Developments of CuIn1-xGaxSe2 thin film solar cells using sputtering and selenization process

• Main Authors: Shuo-WenTsai, 蔡碩文
• Other Authors: Dung-Ching Perng
• Format: Others
• Language: zh-TW
• Published: 2010
• Online Access: http://ndltd.ncl.edu.tw/handle/51547063927037396129

碩士 === 國立成功大學 === 電機工程學系專班 === 98 === A bi-layer CIGS film was used as the absorber layer to fabricate solar cell. The structure of the solar cell is SLG/Mo/CIGS(bi-layer)/CdS/i-ZnO/AZO/Ag. Two layers of CIGS films were prepared using CuGa and CuInGa metallic precursors involving both sputtering and selenization process. The metallic precursor of CuGa alloy was deposited onto Mo coated soda-lime glass substrate by sputtering using a Cu-Ga mixture target. Subsequently, the precursor was selenized under Se atmosphere by evaporator. The XRD patterns show that the CuGaSe2 film was found to be single phase while the MoSe2 peak was observed. The MoSe2 layer was suggested that the CIGS /Mo interface with this layer makes a favorable ohmic contact. As the CuGaSe2 was formed, a CuInGa metallic precursor layer was deposited on it using co-sputtering, followed by a selenization process in evaporator system. The crystalline of the selenized film was determined by XRD, and it shows that the single phase Cu(In,Ga)Se2 was observed. Finally, the CdS, i-ZnO , AZO and Ag were deposited on CIGS film in sequence. The cell was measured under the standard condition of AM1.5G spectrum (100 mW/cm2) at 25oC.The device parameters are as follows: open-circuit voltage (VOC) = 0.14V, short-circuit current density (JSC)= 6.49mA/cm2, fill factor (FF) = 28.69%, and efficiency = 0.26%. In this study, the sheet resistance of Mo back contact is 6.76 Ω/square.
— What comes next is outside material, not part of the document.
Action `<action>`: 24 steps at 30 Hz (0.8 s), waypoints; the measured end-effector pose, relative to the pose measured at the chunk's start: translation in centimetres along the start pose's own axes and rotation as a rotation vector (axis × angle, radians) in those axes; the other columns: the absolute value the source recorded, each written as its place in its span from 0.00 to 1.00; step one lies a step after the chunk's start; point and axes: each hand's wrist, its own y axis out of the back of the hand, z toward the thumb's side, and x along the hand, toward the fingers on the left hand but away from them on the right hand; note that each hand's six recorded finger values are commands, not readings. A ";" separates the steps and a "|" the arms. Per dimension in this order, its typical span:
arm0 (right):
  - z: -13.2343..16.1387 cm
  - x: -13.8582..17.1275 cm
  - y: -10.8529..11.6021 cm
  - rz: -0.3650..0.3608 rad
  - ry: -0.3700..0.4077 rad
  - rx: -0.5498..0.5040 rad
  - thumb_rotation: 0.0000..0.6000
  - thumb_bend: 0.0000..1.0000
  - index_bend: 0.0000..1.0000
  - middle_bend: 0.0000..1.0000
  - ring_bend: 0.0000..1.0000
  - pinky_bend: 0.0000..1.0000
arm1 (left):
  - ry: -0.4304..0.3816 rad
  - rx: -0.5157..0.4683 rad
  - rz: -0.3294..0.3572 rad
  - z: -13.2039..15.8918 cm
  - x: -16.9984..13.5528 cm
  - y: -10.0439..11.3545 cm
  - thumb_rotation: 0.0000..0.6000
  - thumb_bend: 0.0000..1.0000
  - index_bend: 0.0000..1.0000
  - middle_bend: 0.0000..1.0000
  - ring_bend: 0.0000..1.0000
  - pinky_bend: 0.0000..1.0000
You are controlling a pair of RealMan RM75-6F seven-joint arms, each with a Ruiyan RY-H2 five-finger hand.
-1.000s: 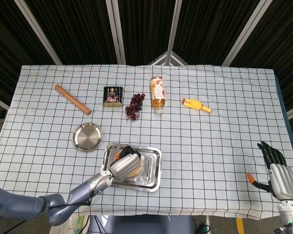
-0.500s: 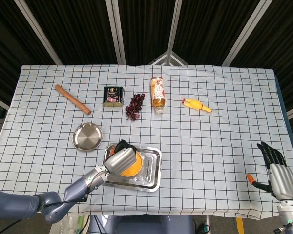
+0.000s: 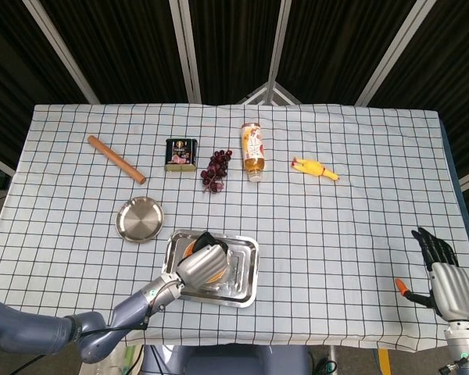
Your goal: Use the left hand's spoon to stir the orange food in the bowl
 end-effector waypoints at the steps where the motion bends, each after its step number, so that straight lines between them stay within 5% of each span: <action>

It is higher than the recorded 0.1Ω/square, and decrease the collection of carriers. The thickness of CIGS absorber layer is only 500 nm. The thickness is not efficient to absorb completely solar spectrum. A lower sheet resistance of Mo back contact and a thicker absorber layer are suggested to enhance the conversion efficiency.